§ **HOW TO COMPLETE THIS TASK**
Copy the data exactly.

------------

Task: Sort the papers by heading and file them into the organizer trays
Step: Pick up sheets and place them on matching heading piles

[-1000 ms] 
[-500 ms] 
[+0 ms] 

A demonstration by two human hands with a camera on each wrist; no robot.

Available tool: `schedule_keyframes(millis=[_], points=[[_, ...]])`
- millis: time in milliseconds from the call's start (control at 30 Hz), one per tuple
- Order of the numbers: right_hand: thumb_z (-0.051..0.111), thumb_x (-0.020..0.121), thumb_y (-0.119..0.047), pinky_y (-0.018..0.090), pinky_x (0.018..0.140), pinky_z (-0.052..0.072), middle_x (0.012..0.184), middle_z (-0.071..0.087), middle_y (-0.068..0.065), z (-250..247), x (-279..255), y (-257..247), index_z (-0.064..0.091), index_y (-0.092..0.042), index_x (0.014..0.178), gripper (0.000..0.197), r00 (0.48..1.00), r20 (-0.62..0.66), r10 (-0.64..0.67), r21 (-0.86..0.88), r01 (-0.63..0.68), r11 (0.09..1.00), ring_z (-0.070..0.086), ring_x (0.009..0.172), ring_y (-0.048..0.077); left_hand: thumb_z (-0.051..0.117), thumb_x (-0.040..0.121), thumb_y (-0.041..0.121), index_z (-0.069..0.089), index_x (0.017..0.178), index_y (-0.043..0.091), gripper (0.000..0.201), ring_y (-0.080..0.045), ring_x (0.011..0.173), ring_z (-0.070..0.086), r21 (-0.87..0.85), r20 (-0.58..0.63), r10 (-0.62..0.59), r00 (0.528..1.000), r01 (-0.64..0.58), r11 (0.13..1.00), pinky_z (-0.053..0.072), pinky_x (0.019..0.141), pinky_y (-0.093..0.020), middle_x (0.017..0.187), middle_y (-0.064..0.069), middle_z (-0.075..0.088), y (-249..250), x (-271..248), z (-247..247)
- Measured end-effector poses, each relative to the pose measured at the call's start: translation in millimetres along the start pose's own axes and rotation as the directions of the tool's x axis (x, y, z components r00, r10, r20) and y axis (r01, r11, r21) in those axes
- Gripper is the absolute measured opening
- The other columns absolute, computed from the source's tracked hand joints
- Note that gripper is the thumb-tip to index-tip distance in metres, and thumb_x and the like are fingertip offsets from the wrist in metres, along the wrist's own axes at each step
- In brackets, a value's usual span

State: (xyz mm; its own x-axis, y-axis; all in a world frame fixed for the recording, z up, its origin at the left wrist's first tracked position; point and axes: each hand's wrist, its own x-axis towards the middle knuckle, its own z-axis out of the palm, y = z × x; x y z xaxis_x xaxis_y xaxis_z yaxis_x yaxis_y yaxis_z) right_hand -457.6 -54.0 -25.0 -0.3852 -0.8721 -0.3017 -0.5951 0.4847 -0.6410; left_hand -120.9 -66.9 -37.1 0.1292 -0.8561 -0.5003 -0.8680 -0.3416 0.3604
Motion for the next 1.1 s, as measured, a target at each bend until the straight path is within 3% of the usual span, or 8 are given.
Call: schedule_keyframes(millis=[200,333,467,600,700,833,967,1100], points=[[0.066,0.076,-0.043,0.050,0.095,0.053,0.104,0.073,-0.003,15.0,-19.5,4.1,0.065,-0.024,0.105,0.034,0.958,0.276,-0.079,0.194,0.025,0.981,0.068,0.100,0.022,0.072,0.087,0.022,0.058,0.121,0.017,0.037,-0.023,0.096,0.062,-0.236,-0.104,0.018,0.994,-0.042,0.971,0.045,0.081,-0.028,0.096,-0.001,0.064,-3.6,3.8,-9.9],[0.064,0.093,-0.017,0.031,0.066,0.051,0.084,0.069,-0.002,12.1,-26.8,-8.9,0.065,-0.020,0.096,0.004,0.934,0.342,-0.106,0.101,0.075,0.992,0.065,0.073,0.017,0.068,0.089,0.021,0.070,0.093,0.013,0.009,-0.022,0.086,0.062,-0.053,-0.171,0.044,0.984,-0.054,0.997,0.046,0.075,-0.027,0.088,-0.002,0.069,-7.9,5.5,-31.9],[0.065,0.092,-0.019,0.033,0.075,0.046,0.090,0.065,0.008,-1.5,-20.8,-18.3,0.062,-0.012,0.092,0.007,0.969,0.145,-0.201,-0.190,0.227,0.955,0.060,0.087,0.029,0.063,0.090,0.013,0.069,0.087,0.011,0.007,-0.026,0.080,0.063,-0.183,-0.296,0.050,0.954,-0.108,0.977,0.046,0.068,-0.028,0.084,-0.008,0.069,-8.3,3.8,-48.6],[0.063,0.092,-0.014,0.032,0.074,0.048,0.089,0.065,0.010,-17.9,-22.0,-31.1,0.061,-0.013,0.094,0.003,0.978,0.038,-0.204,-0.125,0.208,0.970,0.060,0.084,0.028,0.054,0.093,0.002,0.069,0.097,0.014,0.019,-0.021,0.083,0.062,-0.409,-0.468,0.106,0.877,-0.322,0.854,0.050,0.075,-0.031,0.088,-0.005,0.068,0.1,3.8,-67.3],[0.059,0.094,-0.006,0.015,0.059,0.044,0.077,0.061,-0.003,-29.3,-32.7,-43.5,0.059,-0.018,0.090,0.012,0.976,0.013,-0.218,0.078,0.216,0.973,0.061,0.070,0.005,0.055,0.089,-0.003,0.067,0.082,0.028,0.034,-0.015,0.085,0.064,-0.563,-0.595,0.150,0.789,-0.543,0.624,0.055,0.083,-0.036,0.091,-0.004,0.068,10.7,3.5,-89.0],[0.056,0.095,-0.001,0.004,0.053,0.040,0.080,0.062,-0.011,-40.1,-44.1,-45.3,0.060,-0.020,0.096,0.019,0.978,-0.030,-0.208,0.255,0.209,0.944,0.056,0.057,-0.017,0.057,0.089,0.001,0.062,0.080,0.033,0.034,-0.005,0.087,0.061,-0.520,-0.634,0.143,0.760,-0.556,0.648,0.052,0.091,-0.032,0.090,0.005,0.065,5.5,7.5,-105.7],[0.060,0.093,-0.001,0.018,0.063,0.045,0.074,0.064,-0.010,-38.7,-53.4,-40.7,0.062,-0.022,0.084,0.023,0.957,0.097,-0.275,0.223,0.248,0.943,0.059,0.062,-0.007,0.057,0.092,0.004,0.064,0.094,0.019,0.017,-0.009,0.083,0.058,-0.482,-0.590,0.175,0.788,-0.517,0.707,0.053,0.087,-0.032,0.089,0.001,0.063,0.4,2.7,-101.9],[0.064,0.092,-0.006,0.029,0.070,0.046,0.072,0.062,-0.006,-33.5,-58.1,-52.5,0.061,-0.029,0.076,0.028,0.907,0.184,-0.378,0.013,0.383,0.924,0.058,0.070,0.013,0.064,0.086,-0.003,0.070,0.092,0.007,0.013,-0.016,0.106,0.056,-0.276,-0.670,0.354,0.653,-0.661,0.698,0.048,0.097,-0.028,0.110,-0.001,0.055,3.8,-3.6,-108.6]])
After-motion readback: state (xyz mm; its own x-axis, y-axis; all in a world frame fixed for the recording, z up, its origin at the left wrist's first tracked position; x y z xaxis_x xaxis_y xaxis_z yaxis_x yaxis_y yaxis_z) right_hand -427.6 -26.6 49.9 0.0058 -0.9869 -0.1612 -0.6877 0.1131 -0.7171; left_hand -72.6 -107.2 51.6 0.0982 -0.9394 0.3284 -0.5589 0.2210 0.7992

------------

§ **REPLY**
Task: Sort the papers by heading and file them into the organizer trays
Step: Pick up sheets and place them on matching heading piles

[-1000 ms] 
[-500 ms] 
[+0 ms] 

A demonstration by two human hands with a camera on each wrist; no robot.

Available tool: `schedule_keyframes(millis=[_], points=[[_, ...]])`
- millis: time in milliseconds from the call's start (control at 30 Hz), one per tuple
- Order of the numbers: right_hand: thumb_z (-0.051..0.111), thumb_x (-0.020..0.121), thumb_y (-0.119..0.047), pinky_y (-0.018..0.090), pinky_x (0.018..0.140), pinky_z (-0.052..0.072), middle_x (0.012..0.184), middle_z (-0.071..0.087), middle_y (-0.068..0.065), z (-250..247), x (-279..255), y (-257..247), index_z (-0.064..0.091), index_y (-0.092..0.042), index_x (0.014..0.178), gripper (0.000..0.197), r00 (0.48..1.00), r20 (-0.62..0.66), r10 (-0.64..0.67), r21 (-0.86..0.88), r01 (-0.63..0.68), r11 (0.09..1.00), ring_z (-0.070..0.086), ring_x (0.009..0.172), ring_y (-0.048..0.077); left_hand: thumb_z (-0.051..0.117), thumb_x (-0.040..0.121), thumb_y (-0.041..0.121), index_z (-0.069..0.089), index_x (0.017..0.178), index_y (-0.043..0.091), gripper (0.000..0.201), ring_y (-0.080..0.045), ring_x (0.011..0.173), ring_z (-0.070..0.086), r21 (-0.87..0.85), r20 (-0.58..0.63), r10 (-0.62..0.59), r00 (0.528..1.000), r01 (-0.64..0.58), r11 (0.13..1.00), pinky_z (-0.053..0.072), pinky_x (0.019..0.141), pinky_y (-0.093..0.020), middle_x (0.017..0.187), middle_y (-0.064..0.069), middle_z (-0.075..0.088), y (-249..250), x (-271..248), z (-247..247)
- Measured end-effector poses, each relative to the pose measured at the call's start: translation in millimetres along the start pose's own axes and rotation as the directions of the tool's x axis (x, y, z components r00, r10, r20) and y axis (r01, r11, r21) in those axes
- Gripper is the absolute measured opening
- The other columns absolute, computed from the source's tracked hand joints
- Note that gripper is the thumb-tip to index-tip distance in metres, and thumb_x and the like are fingertip offsets from the wrist in metres, along the wrist's own axes at each step
- In brackets, a value's usual span

State: (xyz mm; its own x-axis, y-axis; all in a world frame fixed for the recording, z up, its origin at the left wrist's first tracked position; point and axes: each hand's wrist, its own x-axis towards the middle knuckle, its own z-axis out of the palm, y = z × x; x y z xaxis_x xaxis_y xaxis_z yaxis_x yaxis_y yaxis_z) right_hand -457.6 -54.0 -25.0 -0.3852 -0.8721 -0.3017 -0.5951 0.4847 -0.6410; left_hand -120.9 -66.9 -37.1 0.1292 -0.8561 -0.5003 -0.8680 -0.3416 0.3604
Motion for the next 1.1 s, as measured, a target at each bend until the straight path is within 3% of the usual span, or 8 are given.
Call: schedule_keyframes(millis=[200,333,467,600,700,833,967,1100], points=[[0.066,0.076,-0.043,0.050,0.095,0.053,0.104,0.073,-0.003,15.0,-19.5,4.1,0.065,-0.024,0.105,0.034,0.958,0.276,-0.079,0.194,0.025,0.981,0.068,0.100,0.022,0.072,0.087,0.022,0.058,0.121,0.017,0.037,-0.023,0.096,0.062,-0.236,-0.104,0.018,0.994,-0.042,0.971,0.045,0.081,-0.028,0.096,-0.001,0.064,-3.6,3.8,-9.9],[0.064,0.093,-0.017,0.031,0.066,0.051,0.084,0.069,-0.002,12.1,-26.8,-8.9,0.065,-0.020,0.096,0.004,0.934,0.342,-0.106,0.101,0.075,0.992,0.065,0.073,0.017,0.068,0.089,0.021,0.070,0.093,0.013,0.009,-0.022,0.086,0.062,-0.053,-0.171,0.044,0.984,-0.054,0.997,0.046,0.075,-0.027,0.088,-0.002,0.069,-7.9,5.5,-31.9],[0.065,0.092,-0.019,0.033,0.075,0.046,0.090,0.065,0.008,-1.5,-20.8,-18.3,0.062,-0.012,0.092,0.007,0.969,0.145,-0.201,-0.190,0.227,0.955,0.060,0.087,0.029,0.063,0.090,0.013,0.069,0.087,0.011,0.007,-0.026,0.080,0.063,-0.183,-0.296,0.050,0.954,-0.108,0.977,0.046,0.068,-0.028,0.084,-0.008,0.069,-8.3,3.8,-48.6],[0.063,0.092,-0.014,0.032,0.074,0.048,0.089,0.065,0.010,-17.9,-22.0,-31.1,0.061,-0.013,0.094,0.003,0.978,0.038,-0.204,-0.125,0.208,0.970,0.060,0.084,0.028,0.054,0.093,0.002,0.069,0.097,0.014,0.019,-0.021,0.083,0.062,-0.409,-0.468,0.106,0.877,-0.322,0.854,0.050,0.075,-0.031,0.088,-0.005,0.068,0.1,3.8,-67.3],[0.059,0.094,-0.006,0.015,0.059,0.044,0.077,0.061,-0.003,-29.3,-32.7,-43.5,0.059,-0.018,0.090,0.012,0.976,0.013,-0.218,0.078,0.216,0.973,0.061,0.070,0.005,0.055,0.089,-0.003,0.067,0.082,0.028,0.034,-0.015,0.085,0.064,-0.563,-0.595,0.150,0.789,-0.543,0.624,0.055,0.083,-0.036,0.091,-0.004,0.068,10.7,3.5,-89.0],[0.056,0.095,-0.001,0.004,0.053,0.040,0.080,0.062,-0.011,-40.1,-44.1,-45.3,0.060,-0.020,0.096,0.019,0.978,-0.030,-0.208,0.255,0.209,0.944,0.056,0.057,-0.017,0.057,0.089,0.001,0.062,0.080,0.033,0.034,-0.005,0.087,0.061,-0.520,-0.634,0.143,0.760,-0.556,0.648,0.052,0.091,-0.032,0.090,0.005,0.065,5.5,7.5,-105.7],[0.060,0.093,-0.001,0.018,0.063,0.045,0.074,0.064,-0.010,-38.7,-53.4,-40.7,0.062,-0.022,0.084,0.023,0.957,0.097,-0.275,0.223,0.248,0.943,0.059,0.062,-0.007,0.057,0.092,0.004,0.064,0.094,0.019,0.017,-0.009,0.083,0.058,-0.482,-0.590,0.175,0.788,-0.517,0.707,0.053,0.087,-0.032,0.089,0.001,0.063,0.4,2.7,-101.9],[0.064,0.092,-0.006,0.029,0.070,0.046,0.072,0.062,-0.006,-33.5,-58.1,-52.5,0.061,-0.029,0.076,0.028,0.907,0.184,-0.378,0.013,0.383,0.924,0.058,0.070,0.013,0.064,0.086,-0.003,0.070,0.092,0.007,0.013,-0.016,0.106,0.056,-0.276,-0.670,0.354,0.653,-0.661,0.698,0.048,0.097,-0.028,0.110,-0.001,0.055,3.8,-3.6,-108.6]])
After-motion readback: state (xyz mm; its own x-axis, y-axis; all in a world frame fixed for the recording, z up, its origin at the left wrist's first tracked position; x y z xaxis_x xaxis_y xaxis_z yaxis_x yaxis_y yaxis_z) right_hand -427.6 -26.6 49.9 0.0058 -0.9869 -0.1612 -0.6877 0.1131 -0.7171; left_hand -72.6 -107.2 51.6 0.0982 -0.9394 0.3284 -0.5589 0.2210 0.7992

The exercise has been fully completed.